Activity :: Beginning at the line that contains "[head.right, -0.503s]" and finishing at the line that contains "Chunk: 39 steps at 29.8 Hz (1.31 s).", output the data below exactly. Include both end lines and no pictures.

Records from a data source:
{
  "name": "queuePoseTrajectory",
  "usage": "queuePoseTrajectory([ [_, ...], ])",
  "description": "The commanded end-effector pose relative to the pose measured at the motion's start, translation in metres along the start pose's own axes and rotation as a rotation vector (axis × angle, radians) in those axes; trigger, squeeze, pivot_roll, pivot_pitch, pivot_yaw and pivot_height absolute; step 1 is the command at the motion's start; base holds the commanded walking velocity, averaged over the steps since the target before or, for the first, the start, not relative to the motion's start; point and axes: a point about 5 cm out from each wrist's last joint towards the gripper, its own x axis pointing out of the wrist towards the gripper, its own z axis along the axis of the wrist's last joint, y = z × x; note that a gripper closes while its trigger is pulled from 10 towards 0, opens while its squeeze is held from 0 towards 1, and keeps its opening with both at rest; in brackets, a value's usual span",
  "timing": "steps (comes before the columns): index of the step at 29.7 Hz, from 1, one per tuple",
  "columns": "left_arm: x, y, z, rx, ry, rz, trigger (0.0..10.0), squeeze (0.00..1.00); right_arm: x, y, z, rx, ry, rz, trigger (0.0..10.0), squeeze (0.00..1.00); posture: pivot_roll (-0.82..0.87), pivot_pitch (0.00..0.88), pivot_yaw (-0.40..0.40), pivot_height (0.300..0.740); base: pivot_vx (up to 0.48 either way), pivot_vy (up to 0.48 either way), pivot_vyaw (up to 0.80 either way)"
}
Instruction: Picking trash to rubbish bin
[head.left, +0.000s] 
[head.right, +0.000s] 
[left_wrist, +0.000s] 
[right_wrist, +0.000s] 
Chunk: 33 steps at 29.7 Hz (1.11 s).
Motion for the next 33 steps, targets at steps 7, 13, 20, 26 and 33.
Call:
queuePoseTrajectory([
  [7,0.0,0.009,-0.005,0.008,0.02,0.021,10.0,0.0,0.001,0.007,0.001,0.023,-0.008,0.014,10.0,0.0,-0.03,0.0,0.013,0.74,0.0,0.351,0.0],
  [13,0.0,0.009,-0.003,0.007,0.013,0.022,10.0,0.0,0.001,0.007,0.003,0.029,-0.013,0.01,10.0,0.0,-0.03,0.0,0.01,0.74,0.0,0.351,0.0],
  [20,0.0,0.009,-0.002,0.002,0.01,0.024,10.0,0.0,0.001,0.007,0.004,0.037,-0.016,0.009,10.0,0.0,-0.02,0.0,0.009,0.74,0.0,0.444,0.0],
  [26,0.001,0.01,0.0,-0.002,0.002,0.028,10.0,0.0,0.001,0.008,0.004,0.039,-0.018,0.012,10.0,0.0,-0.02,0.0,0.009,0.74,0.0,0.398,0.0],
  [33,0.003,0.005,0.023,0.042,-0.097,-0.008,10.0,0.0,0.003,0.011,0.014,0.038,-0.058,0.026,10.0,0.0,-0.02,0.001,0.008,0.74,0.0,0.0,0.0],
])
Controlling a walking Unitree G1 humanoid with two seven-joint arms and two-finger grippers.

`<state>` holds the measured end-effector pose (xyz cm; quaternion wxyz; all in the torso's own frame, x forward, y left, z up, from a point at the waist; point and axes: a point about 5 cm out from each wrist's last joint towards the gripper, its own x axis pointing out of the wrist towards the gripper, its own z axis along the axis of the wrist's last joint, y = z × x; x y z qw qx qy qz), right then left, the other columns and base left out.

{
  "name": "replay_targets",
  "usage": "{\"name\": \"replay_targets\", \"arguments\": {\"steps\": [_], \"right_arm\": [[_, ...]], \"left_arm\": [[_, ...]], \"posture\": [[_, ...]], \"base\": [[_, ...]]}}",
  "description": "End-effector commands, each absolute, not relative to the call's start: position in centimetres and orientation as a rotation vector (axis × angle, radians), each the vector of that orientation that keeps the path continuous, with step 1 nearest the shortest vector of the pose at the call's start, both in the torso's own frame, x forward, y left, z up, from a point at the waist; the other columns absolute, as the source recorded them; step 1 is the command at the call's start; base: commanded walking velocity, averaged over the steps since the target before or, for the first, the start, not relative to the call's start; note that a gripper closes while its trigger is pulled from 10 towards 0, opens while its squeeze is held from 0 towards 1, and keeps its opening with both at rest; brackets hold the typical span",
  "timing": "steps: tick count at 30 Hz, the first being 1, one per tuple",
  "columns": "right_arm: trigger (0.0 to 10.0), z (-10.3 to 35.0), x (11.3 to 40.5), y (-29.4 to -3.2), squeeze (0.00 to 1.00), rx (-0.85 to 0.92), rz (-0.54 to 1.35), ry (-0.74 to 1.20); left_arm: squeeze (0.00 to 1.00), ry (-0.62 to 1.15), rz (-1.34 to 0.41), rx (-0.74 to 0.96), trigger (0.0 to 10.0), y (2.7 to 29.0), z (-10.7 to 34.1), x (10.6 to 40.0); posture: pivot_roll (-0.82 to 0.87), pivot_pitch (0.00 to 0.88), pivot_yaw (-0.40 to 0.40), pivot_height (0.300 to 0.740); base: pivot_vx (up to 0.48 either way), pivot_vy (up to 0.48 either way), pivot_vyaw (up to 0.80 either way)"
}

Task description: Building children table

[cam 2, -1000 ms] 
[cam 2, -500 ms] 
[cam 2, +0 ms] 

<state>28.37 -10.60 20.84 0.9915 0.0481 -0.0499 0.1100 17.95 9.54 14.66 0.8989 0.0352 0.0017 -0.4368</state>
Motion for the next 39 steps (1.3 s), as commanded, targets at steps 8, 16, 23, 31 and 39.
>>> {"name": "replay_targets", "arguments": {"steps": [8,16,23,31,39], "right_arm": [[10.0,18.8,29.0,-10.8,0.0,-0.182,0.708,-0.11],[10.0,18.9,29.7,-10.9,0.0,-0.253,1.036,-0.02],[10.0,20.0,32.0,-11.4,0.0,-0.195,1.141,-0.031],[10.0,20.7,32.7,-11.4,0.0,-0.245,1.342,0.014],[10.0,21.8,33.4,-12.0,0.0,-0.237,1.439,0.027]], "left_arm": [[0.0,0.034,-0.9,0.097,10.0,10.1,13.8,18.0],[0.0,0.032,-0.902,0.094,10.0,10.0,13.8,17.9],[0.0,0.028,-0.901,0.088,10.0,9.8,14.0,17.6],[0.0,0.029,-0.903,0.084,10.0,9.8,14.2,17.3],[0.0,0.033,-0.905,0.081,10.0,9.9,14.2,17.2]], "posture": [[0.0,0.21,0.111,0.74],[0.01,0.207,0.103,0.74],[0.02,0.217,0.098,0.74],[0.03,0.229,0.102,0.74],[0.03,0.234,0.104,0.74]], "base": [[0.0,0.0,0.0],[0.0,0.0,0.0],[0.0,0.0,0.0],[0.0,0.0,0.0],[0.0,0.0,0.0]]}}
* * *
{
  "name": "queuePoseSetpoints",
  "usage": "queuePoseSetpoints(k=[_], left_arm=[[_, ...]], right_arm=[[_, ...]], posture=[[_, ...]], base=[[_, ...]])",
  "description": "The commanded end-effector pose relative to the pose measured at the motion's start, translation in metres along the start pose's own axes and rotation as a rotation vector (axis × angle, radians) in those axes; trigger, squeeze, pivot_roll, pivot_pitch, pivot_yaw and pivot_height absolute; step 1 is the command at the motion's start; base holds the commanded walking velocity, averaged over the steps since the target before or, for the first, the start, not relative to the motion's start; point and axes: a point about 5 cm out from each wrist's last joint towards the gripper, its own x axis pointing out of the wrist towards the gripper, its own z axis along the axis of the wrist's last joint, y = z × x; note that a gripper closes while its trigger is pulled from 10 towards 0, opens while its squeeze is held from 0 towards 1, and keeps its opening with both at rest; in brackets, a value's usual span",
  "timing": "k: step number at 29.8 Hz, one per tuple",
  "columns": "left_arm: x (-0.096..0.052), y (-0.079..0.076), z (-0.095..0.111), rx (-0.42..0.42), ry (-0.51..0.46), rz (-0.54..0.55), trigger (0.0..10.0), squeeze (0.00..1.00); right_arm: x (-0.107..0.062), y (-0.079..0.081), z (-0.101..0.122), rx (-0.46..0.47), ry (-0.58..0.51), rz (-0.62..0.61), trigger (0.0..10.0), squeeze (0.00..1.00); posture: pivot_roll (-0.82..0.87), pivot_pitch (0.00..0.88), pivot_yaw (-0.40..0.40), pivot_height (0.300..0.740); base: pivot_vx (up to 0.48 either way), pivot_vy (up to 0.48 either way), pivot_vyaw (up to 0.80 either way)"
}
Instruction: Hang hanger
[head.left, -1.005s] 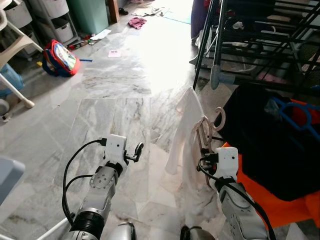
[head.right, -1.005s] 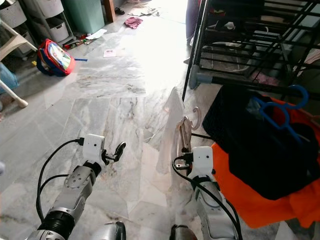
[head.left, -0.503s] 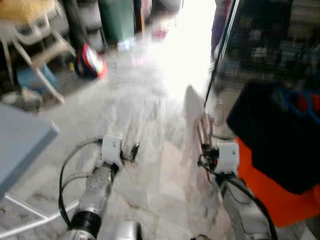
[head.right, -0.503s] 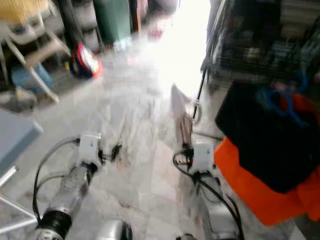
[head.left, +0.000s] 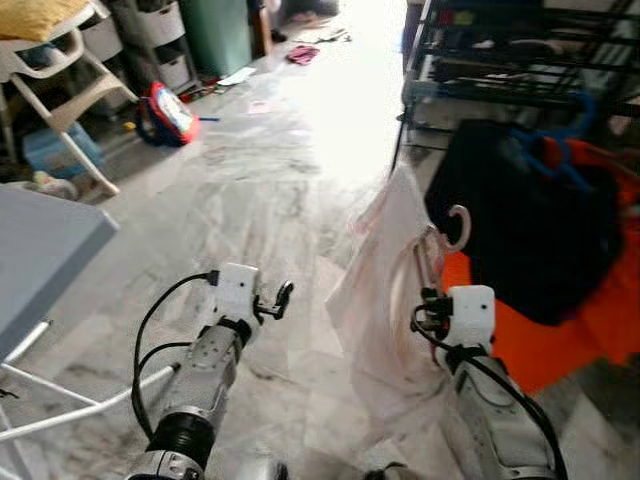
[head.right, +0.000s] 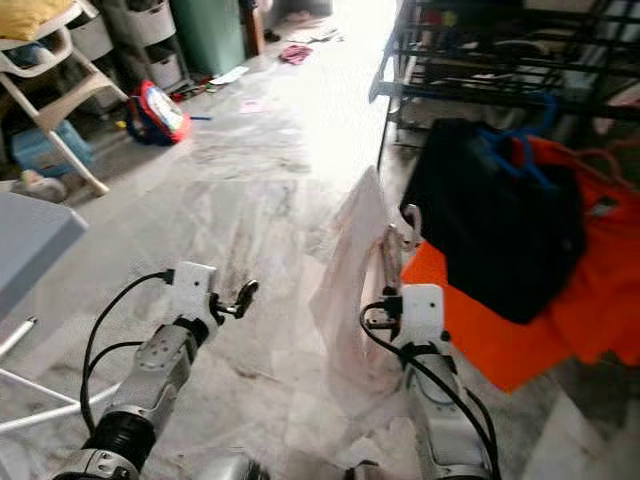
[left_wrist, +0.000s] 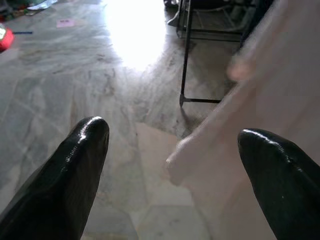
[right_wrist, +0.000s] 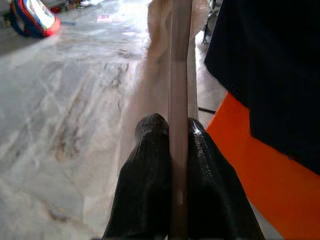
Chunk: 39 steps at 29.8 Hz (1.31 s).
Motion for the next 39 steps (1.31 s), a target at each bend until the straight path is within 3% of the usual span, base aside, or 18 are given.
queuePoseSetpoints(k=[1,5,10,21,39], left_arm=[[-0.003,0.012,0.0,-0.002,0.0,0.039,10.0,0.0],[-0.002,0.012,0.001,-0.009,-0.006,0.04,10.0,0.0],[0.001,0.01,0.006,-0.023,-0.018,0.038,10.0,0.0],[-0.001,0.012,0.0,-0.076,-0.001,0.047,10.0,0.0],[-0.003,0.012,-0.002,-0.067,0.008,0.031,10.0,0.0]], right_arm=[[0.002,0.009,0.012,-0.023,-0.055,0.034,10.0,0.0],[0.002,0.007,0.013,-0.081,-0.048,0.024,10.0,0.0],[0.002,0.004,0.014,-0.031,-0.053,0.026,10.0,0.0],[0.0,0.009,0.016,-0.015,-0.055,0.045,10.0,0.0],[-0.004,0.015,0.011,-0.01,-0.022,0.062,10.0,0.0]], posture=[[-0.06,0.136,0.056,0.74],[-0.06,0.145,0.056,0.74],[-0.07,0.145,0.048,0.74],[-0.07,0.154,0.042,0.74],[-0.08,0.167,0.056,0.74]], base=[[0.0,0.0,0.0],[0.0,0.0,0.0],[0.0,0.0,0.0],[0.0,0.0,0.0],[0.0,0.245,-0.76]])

Expected answer ::
[head.right, -0.503s] 
[head.left, +0.000s] 
[head.right, +0.000s] 
[left_wrist, +0.000s] 
[right_wrist, +0.000s] 
Chunk: 39 steps at 29.8 Hz (1.31 s).

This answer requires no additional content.